Many current players create interest through a synergy of technical facility, postbop jazz fluency and Hispanic cultural roots. Valera is one of them, but his aesthetic vision is more universal. He is from Cuba, with piano chops of doom, and Melancholia is a rich, diverse program of sustained creativity, presenting the leader’s fresh, complex writing and also Rachmaninoff (“Prelude in C# Minor”) and Cuban composer Silvio Rodriguez (the title track).
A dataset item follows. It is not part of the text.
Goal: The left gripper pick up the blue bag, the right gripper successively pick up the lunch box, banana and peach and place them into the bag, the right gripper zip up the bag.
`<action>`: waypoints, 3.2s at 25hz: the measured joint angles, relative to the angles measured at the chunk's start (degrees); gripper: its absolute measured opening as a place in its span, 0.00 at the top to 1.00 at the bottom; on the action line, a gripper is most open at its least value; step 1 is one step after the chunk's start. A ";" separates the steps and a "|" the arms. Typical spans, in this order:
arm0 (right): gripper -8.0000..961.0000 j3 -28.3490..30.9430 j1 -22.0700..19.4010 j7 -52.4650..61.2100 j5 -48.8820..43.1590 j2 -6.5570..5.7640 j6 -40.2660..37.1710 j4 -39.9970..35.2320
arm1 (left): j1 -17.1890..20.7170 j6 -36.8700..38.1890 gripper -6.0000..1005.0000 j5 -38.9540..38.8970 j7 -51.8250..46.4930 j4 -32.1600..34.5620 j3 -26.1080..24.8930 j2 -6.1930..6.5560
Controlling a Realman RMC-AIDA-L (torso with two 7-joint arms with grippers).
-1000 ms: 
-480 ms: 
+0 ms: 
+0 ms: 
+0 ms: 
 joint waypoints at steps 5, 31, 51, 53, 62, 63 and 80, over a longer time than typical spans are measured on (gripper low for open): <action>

Valera’s strong band includes Seamus Blake (back from Forma Nueva) on reeds, Ben Street on bass, Antonio Sánchez (now with Pat Metheny) on drums and Luisito Quintero on percussion. A four-piece string section joins on several tracks, most notably “Yesterday’s Song,” a swirling ballad with Blake on tenor, and the Rachmaninoff piece, which begins with a stately string introduction and then begins to throb to a Venezuelan joropo rhythm.
Valera’s sophisticated compositions, and his deft, light touch with strings, stimulate consistently intriguing solos. Blake, especially on soprano, is a voice both affectingly plaintive and articulate. Valera makes one powerful piano statement after another, his speed and complexity and chiming touch always building a story.